Si doveva insomma dirimere la questione in base al diritto romano ed al pensiero di Aristotele (come pensavano alcuni filosofi e giuristi) o in base al codice di diritto canonico? Si creava quindi un groviglio concettuale e politico-istituzionale da cui si poteva uscire solo, come proponeva Las Casas, col liberare tutti gli indios, subito e restituendo loro le terre, di cui erano soli e legittimi proprietari.
Certo, per il perverso intreccio economico, politico, teologico e giuridico che si era creato, la proposta lascasiana era scartata a priori. Anzi, col passare del tempo tale intreccio diventava ancor più difficile da sciogliere; del resto, l’oro accecava le menti e paralizzava le volontà. Fonti e testimonianze di parte india presentano gli spagnoli come degli esseri privi d’ogni decenza ed umanità, per es. quando si buttano sull’oro e sulle pietre preziose da loro razziate urlando, ridendo e facendo versi “come le scimmie”, lanciando appunto oro e pietre in aria e passandosi il tutto tra i capelli e sulla persona. La loro acqua e la loro igiene erano le ricchezze, peraltro estorte.
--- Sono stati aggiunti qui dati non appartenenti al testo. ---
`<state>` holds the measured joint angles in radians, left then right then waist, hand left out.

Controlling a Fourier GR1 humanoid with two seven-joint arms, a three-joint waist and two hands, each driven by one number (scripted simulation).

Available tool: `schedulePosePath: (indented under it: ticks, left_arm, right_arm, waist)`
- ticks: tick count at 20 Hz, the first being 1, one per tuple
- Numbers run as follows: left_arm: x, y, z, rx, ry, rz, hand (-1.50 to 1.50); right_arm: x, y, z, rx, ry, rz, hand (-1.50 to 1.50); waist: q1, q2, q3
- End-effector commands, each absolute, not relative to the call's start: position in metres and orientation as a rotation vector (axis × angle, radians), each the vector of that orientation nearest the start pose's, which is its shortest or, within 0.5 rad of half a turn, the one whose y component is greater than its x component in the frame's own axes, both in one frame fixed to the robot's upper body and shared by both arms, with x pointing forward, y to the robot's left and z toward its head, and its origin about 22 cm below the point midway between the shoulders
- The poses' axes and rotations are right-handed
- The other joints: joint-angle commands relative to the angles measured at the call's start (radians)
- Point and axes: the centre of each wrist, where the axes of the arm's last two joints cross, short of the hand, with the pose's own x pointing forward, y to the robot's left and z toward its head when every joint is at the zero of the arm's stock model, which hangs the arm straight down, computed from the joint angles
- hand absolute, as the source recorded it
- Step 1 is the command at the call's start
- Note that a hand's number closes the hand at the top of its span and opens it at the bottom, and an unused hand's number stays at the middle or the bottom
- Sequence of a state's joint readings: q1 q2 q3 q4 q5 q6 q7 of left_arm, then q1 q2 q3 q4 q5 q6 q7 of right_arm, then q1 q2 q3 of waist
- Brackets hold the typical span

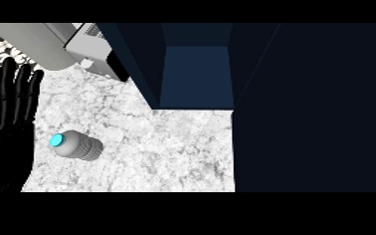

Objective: Pick up the bottled water, place it into the cabinet and close the cabinet

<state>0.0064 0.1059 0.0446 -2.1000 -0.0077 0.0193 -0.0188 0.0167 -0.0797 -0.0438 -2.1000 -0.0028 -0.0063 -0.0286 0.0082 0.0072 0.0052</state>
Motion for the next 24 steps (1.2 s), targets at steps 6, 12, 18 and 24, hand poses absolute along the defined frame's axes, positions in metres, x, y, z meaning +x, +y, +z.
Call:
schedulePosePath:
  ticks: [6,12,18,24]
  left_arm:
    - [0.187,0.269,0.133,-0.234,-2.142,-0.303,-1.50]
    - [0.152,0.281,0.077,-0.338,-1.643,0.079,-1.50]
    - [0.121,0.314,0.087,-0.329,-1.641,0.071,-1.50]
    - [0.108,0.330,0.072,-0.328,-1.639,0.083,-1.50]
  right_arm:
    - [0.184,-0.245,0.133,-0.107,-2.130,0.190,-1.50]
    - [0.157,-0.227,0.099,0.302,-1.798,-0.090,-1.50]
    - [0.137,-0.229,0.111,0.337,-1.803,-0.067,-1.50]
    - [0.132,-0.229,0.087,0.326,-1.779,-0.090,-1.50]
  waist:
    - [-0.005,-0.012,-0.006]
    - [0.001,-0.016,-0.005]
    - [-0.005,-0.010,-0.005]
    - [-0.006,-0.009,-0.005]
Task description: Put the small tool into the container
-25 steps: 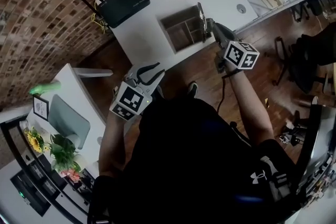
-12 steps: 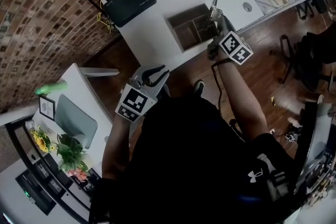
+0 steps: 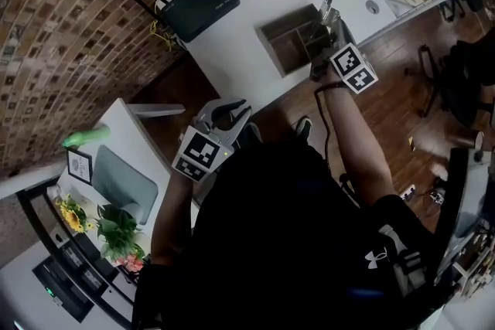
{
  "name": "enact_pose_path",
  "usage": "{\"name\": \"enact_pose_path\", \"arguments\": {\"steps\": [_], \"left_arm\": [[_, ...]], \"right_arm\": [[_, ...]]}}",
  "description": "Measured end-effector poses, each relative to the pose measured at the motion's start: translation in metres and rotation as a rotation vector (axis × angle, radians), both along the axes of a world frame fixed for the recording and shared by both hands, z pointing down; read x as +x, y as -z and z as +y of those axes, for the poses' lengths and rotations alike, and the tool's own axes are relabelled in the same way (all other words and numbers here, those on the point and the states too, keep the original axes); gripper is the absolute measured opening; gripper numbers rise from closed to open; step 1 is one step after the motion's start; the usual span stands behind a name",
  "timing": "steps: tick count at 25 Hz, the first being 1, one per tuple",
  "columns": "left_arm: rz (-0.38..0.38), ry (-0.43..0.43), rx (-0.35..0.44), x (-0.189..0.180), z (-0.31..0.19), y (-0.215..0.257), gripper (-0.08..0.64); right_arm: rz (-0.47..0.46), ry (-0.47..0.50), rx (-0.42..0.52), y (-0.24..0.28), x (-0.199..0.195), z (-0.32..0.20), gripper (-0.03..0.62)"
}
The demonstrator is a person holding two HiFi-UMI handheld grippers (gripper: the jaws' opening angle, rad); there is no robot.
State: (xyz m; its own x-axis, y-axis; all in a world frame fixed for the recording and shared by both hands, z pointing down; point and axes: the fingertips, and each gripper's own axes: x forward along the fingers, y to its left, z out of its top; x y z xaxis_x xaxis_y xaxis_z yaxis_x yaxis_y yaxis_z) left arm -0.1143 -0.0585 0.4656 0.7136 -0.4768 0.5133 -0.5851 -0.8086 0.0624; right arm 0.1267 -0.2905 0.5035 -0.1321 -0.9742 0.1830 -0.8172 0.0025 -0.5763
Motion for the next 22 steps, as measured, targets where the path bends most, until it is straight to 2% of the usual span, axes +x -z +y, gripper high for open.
{"name": "enact_pose_path", "arguments": {"steps": [5, 13, 22], "left_arm": [[-0.012, -0.017, -0.005, -0.008, -0.002, -0.004, 0.052], [0.007, 0.023, 0.009, -0.013, -0.009, -0.005, 0.028], [0.025, 0.034, -0.008, 0.004, -0.013, -0.016, 0.023]], "right_arm": [[0.010, -0.043, -0.013, -0.009, -0.002, 0.005, 0.015], [0.087, -0.018, -0.088, -0.033, -0.013, 0.024, 0.016], [0.137, 0.090, -0.196, -0.060, -0.024, 0.041, 0.017]]}}
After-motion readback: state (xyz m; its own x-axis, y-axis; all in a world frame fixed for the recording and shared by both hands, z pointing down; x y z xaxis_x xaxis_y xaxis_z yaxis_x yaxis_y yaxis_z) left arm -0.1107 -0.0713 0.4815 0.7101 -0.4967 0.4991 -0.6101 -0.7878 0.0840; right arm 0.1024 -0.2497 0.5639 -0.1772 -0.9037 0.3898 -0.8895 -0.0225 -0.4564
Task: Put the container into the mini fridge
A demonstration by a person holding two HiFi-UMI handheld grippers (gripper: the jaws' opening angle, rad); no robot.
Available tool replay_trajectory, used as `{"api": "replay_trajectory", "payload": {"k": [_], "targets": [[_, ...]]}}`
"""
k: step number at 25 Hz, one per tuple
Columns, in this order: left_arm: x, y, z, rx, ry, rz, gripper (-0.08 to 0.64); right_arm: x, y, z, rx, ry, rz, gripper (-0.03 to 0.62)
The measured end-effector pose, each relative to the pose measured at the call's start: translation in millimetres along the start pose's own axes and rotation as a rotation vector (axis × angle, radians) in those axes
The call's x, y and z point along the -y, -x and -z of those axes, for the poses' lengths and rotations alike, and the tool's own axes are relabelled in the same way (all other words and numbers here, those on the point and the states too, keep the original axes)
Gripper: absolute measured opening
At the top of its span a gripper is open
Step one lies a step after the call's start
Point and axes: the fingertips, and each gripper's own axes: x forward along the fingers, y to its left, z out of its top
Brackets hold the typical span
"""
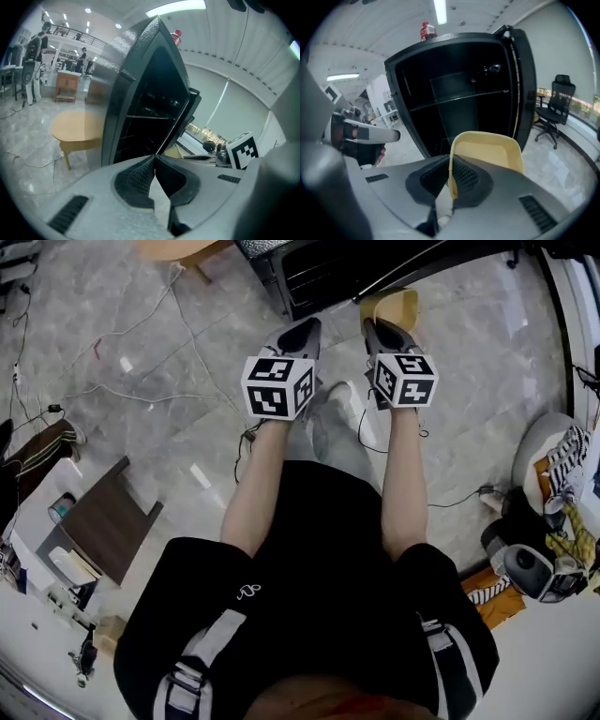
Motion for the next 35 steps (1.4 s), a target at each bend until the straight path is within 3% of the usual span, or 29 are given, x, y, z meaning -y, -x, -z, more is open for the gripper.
{"api": "replay_trajectory", "payload": {"k": [12,18,22,28,31,35], "targets": [[-44,34,14,0.013,0.076,-0.142,0.006,-12,-97,35,-0.295,0.632,-0.212,0.018],[-59,47,32,0.008,0.107,-0.204,0.006,5,-143,61,-0.413,0.827,-0.205,0.018],[-59,57,41,0.003,0.12,-0.228,0.006,14,-163,68,-0.456,0.947,-0.167,0.018],[-68,67,47,0.003,0.134,-0.271,0.006,10,-188,75,-0.502,1.195,-0.18,0.018],[-68,70,47,0.005,0.125,-0.278,0.006,15,-195,71,-0.469,1.226,-0.132,0.02],[-61,70,44,0.011,0.11,-0.267,0.006,10,-181,52,-0.388,1.054,-0.072,0.078]]}}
E’ interessante notare come anche l’indio attuasse una sorta di despecificazione (termine e concetto che accolgo da Losurdo): considerava quindi lo spagnolo come al di fuori della specie umana. Ma lo spagnolo despecificava l’indio del tutto a torto; la sua vittima, a ragion veduta. Poi, l’indio limitava tale operazione ai conquistadores, non la estendeva a tutti gli spagnoli e certo non a frati come Las Casas.
Inoltre, allo spagnolo mancava perfino quel sostrato teologico che avrebbe potuto “giustificare” il suo dominio sugli indios: con la bolla Dominus Sublimis (1537) papa Paolo III aveva affermato che essi erano “uomini veri”. L’imperialismo spagonolo si poneva quindi contro quella stessa religione cattolica di cui pure si definiva difensore.